09-14-2012 12:27 PM
a new Thread as Follow-Up from
Peter,
perhaps you can reply your last answer to this Thread ?
09-14-2012 12:47 PM
Ekke, the "global object" refers to a sometimes-invisible object which is always in scope, and which provides all the names which are available without having to import or do anything. For example, you can always call parseInt(), or you can always "throw new Error('foo')" because parseInt and Error are both in the global object.
In a browser this is normally called "window", but in an environment like this there may be no direct way to get to the global object to inspect it. You can, however use this handy routine (as I found out): http://www.nczonline.net/blog/2008/04/20/get-the-j
With that function, you could assign the return value to, say "g", and do console.log(Object.getOwnPropertyNames(g)) or something like that (notice that both "console" and "Object" are available there because they too are in the global object), and you'd see this list:
Unfortunately it's incomplete, and I don't know why yet. At the very least, "Application" exists there, providing the ability to do "Application.quit()" from within the Javascript, but I haven't yet found either documentation nor a technique that would let one discover that as with the above.
As for substring() and such, Javascript has several -- substr(), substring(), and slice() -- depending on your goals. These sorts of things should all be standard and in any Javascript/ECMAscript documentation that covers the correct version. (Which version? I'm not 100% clear on that yet...)
Note: I posted what's probably in effect a duplicate of this thread as http://supportforums.blackberry.com/t5/Cascades-De
09-14-2012 12:52 PM
this is really cool Peter, that you found where JavaScript StandardLib functions were hidden.
ekke
09-14-2012 12:58 PM
09-14-2012 01:09 PM
peter9477 wrote:
Well, they're global, so not exactly hidden... any Javascript programmer wouldn't even think twice about using those, and would be quite puzzled to find if they *weren't* available globally.
I haven't found them before
tried something like
myTextField.text.substring()
and it failed
remember: I was a pure native Java developer before - no web, no javascript, ...
so: How would I do it to get a substring from a string property using the 'global object' ?
09-14-2012 01:24 PM
Yeah, I know your background. That's why I mentioned that. :-)
It looks like, at least on a Label and TextArea (which I just tested), you can do text.substring(m, n) on it to chop out a piece. Did you see an error in your log output, or what?
09-14-2012 01:44 PM
peter9477 wrote:
Yeah, I know your background. That's why I mentioned that. :-)
It looks like, at least on a Label and TextArea (which I just tested), you can do text.substring(m, n) on it to chop out a piece. Did you see an error in your log output, or what?
hmmmmm
I know it failed with something like unknown object or so - didn't remember exactly
was inside a function
just tried something like
if (name.length > 29) {
console.debug("JAVASCRIPT ******** "
+name.substring(29,name.length))
}
and it worked
magic .... anyway - thanks - now I have an idea what's supported
09-14-2012 03:43 PM
I've been exploring the names available in QML on the undocumented Application object.

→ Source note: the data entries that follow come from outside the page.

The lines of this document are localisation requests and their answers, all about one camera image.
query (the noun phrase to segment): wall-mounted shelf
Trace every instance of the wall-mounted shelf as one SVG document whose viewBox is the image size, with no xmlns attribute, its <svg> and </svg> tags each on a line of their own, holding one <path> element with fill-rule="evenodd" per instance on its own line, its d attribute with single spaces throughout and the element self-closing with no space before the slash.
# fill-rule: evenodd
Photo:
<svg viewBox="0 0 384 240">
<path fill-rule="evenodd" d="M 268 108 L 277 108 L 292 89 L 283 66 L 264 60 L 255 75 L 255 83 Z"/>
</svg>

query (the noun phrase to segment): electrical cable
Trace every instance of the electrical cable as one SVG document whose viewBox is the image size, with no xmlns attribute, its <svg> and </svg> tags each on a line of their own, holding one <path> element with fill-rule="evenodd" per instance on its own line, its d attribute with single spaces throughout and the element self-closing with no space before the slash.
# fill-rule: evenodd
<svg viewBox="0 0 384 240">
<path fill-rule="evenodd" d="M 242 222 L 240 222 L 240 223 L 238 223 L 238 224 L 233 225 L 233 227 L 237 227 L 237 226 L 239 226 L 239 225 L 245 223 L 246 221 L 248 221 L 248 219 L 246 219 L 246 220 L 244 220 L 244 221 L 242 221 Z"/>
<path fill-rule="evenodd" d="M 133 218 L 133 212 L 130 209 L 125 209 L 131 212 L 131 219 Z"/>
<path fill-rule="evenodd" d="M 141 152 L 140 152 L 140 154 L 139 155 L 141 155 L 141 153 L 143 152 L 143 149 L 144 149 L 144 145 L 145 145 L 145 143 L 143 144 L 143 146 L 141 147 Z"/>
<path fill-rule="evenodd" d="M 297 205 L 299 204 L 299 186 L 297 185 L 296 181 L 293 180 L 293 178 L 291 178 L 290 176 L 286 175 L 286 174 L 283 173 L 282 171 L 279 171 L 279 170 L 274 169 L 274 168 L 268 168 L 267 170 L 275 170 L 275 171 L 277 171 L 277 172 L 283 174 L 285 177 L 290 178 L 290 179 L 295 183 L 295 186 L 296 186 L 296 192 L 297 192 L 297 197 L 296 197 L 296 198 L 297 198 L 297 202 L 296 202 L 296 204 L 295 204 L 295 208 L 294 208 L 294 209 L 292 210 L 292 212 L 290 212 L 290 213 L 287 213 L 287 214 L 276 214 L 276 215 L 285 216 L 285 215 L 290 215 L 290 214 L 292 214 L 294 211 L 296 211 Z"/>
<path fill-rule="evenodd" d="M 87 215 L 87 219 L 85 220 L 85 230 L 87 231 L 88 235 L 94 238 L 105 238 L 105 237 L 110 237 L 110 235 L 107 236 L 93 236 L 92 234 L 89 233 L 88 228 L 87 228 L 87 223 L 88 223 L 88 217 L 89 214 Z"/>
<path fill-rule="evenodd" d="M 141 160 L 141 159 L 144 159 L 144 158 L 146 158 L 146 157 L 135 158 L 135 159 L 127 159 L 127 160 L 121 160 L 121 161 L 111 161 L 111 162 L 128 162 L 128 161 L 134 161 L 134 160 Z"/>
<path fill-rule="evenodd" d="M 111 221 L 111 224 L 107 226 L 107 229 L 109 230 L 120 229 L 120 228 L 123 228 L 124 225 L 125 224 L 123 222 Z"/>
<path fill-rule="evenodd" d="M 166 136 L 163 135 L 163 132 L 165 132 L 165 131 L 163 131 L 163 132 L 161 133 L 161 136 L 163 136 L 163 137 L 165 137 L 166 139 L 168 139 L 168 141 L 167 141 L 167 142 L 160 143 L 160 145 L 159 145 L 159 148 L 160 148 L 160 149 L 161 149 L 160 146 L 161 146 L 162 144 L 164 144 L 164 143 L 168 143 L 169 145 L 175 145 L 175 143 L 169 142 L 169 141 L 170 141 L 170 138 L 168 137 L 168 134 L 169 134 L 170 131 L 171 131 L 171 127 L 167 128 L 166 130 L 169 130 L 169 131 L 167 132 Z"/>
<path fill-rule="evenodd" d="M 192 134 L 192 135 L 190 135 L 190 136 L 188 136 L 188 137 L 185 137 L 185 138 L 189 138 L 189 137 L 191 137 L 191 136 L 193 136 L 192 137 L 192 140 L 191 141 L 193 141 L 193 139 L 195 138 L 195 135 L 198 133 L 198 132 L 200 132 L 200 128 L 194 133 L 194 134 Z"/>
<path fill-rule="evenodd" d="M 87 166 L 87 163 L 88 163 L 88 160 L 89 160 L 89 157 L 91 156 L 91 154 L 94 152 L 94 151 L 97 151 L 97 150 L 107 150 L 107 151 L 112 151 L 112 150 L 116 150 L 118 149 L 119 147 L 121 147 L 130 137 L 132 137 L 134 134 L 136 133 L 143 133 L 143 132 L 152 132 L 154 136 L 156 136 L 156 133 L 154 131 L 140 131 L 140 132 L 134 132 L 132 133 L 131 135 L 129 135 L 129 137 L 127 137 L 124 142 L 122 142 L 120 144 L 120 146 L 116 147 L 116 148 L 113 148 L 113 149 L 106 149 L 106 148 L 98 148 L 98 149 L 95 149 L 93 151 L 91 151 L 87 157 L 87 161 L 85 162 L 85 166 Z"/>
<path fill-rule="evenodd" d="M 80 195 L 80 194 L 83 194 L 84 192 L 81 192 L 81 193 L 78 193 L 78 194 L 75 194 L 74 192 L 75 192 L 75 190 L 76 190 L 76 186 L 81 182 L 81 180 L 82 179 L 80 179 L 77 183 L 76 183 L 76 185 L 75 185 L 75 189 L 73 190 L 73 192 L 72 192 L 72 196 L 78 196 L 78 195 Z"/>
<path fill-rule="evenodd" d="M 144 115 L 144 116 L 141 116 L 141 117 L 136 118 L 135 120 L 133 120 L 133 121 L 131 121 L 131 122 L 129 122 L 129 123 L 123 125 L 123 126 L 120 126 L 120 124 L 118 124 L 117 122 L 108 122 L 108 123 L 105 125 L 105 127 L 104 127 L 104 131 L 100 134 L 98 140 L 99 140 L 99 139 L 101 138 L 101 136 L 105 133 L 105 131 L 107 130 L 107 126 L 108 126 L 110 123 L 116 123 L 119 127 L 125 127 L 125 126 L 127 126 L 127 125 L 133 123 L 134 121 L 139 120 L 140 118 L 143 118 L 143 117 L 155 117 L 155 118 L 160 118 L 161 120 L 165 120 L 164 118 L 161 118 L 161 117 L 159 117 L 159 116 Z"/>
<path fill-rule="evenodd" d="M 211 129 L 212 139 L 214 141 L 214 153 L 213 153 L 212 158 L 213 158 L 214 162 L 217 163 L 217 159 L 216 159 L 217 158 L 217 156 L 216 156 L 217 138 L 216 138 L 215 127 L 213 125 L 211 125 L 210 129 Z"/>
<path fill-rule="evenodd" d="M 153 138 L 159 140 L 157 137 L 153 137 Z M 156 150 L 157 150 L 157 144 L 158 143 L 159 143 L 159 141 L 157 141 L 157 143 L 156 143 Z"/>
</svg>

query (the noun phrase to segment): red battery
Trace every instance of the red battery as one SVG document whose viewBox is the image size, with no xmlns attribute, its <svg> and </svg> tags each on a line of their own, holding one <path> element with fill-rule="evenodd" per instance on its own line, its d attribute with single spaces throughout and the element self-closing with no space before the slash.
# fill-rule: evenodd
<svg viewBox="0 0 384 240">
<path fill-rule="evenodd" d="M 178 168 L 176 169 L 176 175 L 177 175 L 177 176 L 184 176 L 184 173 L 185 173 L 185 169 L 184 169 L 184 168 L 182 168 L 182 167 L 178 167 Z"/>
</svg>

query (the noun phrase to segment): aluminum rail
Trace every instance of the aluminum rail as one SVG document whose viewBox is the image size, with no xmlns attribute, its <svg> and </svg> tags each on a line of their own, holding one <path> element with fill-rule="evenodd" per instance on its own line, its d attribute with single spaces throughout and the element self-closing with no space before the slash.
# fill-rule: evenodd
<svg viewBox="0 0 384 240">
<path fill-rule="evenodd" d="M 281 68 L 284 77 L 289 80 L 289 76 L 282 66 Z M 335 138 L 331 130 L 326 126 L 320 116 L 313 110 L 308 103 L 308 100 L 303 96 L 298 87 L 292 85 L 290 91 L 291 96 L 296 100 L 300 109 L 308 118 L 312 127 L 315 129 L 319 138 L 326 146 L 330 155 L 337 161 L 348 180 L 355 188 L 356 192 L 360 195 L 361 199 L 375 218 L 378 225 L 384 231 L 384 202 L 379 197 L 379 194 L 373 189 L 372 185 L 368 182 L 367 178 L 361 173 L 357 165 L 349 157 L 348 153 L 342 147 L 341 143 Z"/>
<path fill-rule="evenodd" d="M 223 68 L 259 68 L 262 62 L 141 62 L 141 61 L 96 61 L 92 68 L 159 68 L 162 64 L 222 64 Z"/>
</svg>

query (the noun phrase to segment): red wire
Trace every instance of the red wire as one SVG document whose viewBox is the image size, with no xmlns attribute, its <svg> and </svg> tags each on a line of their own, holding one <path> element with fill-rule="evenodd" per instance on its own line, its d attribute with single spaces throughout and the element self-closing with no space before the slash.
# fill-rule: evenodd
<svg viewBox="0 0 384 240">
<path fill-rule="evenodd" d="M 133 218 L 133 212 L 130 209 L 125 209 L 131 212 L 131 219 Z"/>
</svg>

The basic "Application.quit()" works fine, and finding a simple way to do that (really just in a few test apps to make it quicker to exit/restart than swiping up all the time) was what got me going on this.
Some of the other names are signals, and those could actually be useful as well:
import bb.cascades 1.0
Page {
onCreationCompleted: {
Application.swipeDown.connect(function() {console.log('swipeDown')});
Application.invisible.connect(function() {console.log('invisible')});
Application.aboutToQuit.connect(function() {console.log('aboutToQuit')});
Application.awake.connect(function() {console.log('awake')});
Application.fullscreen.connect(function() {console.log('fullscreen')});
Application.thumbnail.connect(function() {console.log('thumbnail')});
}
}
I played a bit and get the feeling some of these are flaky, which may well be why this isn't documented for QML yet.
For someone planning to do as much in QML as possible, the aboutToQuit() signal may be useful. That's called when the app is exiting (whether Application.quit() was called, or the user closed the app from Navigator) and although you can't prevent the termination, you could at least react to it... though I'm not yet sure what you could usefully do solely in QML... and if you're going to just call C++ you could connect to that signal in C++ in the first place.
Maybe the others are more reasonable to work with. I actually think I had swipeDown() responding at one point, and thought that might allow a pure-QML substitute for the missing Menu class (not yet supported in QML) but at the moment I get nothing for that one... thus my "flaky" comment.